Although widely anticipated, today is a very black day for the Australian Labor Party.
A report from the New South Wales corruption watchdog, the Independent Commission Against Corruption, handed down in Sydney this morning has recommended two senior ALP figures and a family member be charged with criminal conduct. It brings to a climax a seven-month investigation into the actions of Labor powerbroker Eddie Obeid, his son Moses, and former state mining minister Ian Macdonald.
Prime Minister Kevin Rudd has already moved to distance himself from the findings, telling reporters before the report was handed down he was “disgusted” by the evidence that he had heard from the inquiry. He has made sweeping changes to party rules which he hopes will stamp out such conduct.
The ICAC report recommends action by the NSW Department of Public Prosecutions, the NSW Crime Commission, the Australian Taxation Office, the Australian Securities and Investments Commission and the Australian Stock Exchange. This is surely the greatest boost to the legal profession since the Wood Royal Commission, and will lead to much rejoicing on Philip Street, the heartland of Sydney’s legal fraternity.
Back in February, counsel assisting Geoffrey Watson SC said that ICAC was investigating “corruption on a scale probably unexceeded since the days of the Rum Corp”. Later, he told Eddie Obeid, the so-called “godfather” of the dominant Labor faction (i.e. the NSW Right) that “I’m going to submit that you engaged in a criminal conspiracy … with Ian Macdonald and with members of your family and the design was to effect a fraud on the people of NSW”.
It will now be up to NSW Director of Public Prosecutions to decide whether there is enough evidence to lay criminal charges against various witnesses to the three inquiries. Whatever happens, the release of the report so close to the federal election is bad news for Labor. Obeid and his henchmen — motto “whatever it takes” — ran the state like a private club, and may have poisoned the Labor brand so profoundly that the next NSW Labor premier would be in high school now.
In addition, the report says that it has furnished evidence of the “financial benefits accrued to the Obeid family as a result of the corrupt conduct” to the NSW Crime Commission, and also disseminated relevant information to the Tax Office. If the Obeids are the subject of a successful criminal prosecution, then the NSW Crime Commission can seize the proceeds of crime, with a Tax Office investigation as the coup de grace.
Today’s ICAC report is in three parts, relating to three separate inquiries. The fourth inquiry, covering the grant of a mining licence to former union official John Maitland, will be released later next month.

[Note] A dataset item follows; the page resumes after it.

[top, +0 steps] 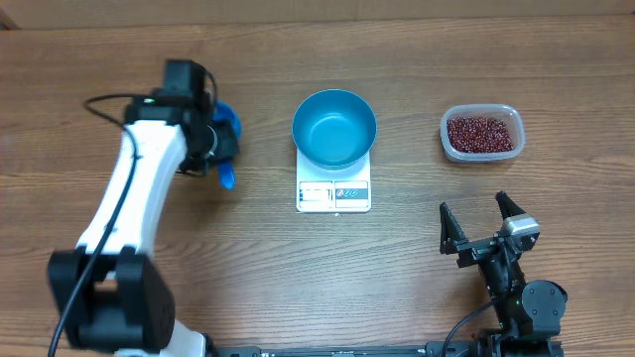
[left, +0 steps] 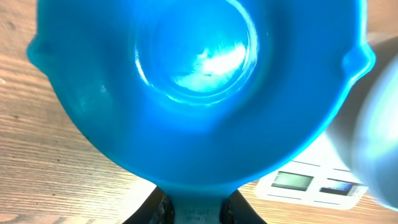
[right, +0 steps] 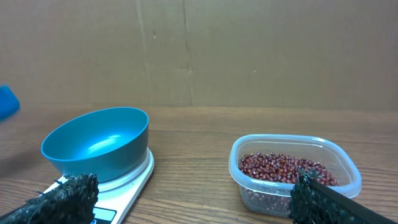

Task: Scoop item into bowl and weigh 150g on scale
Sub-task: 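Lift the blue cup with the left gripper toward the scale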

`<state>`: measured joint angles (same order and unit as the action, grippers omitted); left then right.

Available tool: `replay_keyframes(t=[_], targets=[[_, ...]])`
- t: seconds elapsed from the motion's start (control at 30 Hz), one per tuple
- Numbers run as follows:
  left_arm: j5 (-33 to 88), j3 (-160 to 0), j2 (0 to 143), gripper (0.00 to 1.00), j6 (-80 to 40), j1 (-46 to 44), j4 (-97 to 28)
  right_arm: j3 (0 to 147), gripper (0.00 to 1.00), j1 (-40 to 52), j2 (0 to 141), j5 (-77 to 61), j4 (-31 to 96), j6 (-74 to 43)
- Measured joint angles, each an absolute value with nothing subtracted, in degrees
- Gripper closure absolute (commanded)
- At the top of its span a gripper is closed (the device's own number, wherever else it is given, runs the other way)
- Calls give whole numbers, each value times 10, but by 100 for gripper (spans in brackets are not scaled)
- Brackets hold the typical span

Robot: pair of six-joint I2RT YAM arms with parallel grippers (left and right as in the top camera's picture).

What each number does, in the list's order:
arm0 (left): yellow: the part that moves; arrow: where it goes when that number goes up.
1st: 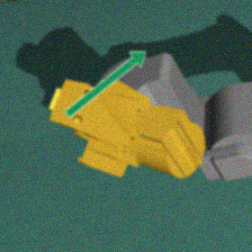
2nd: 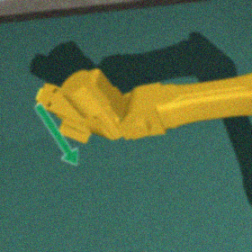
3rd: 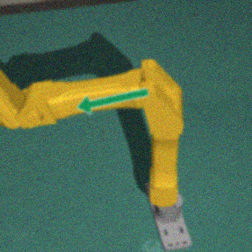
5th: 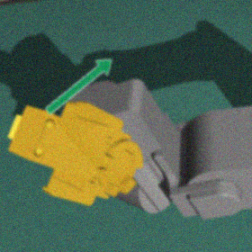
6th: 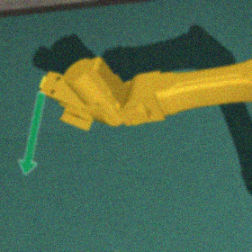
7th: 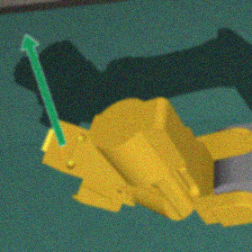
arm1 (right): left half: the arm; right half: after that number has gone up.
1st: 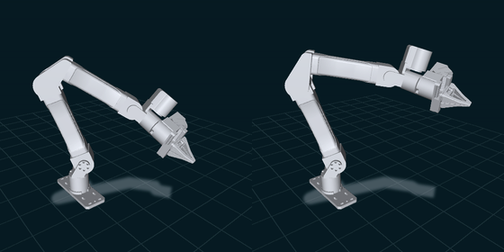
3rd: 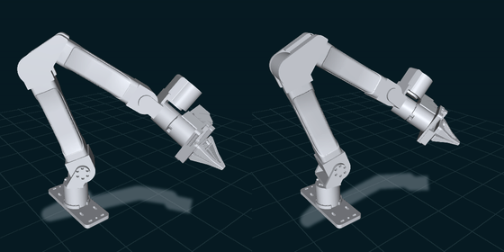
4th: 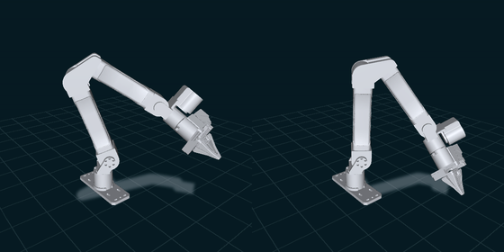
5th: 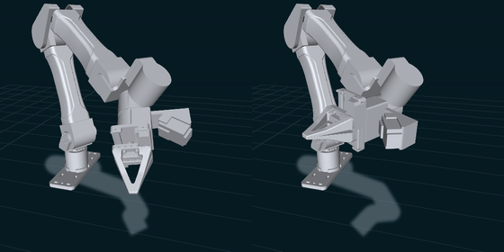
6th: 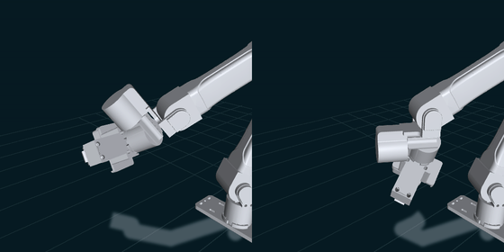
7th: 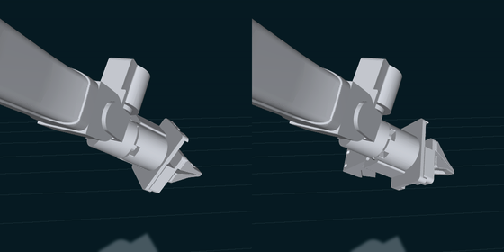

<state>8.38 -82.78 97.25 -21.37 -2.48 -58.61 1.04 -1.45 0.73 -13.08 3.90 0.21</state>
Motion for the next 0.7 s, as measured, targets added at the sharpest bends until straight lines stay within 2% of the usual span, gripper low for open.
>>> replay_keyframes(t=[0.13,0.57,0.7], targets=[[122,-840,919,96,-239,-20,-590,10,0,-15,7,-131,39,2],[293,-840,898,96,-274,-20,-616,10,0,-15,7,-131,39,2],[325,-840,898,95,-318,-20,-642,10,0,-15,7,-131,39,2]])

“Obeid and his henchmen … may have poisoned the Labor brand so profoundly that the next NSW Labor premier would be in high school now.”
The most important inquiry relates to the granting of coal exploration leases in the Hunter Valley in NSW which benefitted the Obeids to the tune of $30 million, with the possibility of earning at least another $70 million. Firstly, the Obeid family trust, set up for the benefit of Eddie and his nine children, bought rural land in the area before coal licences were put out to tender. Then, ICAC found, he organised for his friend and political buddy, Ian Macdonald, to issue coal exploration licences over much of the land, vastly increasing its value.
A company called Cascade Coal, owned by several of the country’s wealthiest businessmen, was awarded licences in the area. What was not publicly known was the fact that the Obeids owned a 25% stake in the company, disguised through a series of trusts.
The ICAC report finds that Macdonald’s conduct in entering into the agreement with Obeids senior and junior, and providing them with confidential information (when and where the licences would be granted), was acting contrary to his public duty as a Minister of the Crown. In return, the Obeids had also engaged in corrupt conduct by entering into these agreements.
The shareholders of Cascade Coal — Travers Duncan, John McGuigan, John Atkinson, John Kinghorn and Richard Poole — have also been the subject of adverse findings. The report finds that they engaged in corrupt conduct by taking steps to conceal the Obeid involvement in the Mt Penny coal tenement.
Today’s report also made a finding of corruption against Moses Obeid in relation to an $11,000 discount on a car provided to former NSW treasurer Eric Roozendaal. It found that Moses Obeid procured the car as an inducement for the politician “to show favour to Obeid family interests in the exercise of his public official functions”. However, it made no finding of corruption against Roozendaal.
The third inquiry, which was also the most colourful, involved Ian Macdonald spending the night in a five star hotel in Sydney with a s-x worker called Tiffanie. ICAC has found that Macdonald acted corruptly by exercising his ministerial influence to arrange a meeting between businessman and murder suspect Ron Medich and an executive of a state-owned energy company, and being rewarded with the provision of a hotel room and Tiffanie’s fragrant services, which Medich paid for.
In the witness box, Macdonald, who does have an extremely thick neck, said that he had merely booked Tiffanie for a neck massage.
As Crikey reached deadline today, no response had been received from Premier Barry O’Farrell, but this must be one of the best days of his life.